* **DATASET EXCERPTS**:
------------------------------

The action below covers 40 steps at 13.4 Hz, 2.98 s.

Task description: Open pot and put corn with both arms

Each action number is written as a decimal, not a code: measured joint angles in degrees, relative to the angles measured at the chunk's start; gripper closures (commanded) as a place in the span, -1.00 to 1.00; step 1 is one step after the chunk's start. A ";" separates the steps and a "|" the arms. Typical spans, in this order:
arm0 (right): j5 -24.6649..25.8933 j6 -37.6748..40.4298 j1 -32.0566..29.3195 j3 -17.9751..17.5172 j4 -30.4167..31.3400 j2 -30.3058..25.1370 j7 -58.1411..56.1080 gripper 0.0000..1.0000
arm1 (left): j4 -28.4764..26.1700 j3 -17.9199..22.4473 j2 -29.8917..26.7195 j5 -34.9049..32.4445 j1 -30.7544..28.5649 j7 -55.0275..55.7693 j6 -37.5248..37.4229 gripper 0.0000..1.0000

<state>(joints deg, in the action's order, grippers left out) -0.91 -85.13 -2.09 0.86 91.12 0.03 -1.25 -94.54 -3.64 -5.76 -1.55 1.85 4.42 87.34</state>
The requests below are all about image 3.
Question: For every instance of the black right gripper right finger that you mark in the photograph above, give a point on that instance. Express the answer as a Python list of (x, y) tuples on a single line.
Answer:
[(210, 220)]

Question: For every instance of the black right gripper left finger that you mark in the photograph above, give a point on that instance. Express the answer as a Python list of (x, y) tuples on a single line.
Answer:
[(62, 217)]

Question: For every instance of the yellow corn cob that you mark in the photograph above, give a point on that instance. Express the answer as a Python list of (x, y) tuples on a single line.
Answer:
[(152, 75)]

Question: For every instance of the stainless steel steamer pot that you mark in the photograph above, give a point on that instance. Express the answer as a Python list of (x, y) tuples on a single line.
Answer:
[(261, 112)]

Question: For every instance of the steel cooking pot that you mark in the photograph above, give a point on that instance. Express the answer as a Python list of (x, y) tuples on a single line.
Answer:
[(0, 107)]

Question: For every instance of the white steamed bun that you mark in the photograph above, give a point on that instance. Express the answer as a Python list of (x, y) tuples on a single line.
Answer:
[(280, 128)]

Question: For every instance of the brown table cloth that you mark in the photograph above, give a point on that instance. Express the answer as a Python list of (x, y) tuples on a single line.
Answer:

------------------------------

* **REQUIREMENT**: Each line above where the word "arms" occurs should be copied out.

* **ANSWER BOX**:
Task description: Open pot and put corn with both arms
Each action number is written as a decimal, not a code: measured joint angles in degrees, relative to the angles measured at the chunk's start; gripper closures (commanded) as a place in the span, -1.00 to 1.00; step 1 is one step after the chunk's start. A ";" separates the steps and a "|" the arms. Typical spans, in this order:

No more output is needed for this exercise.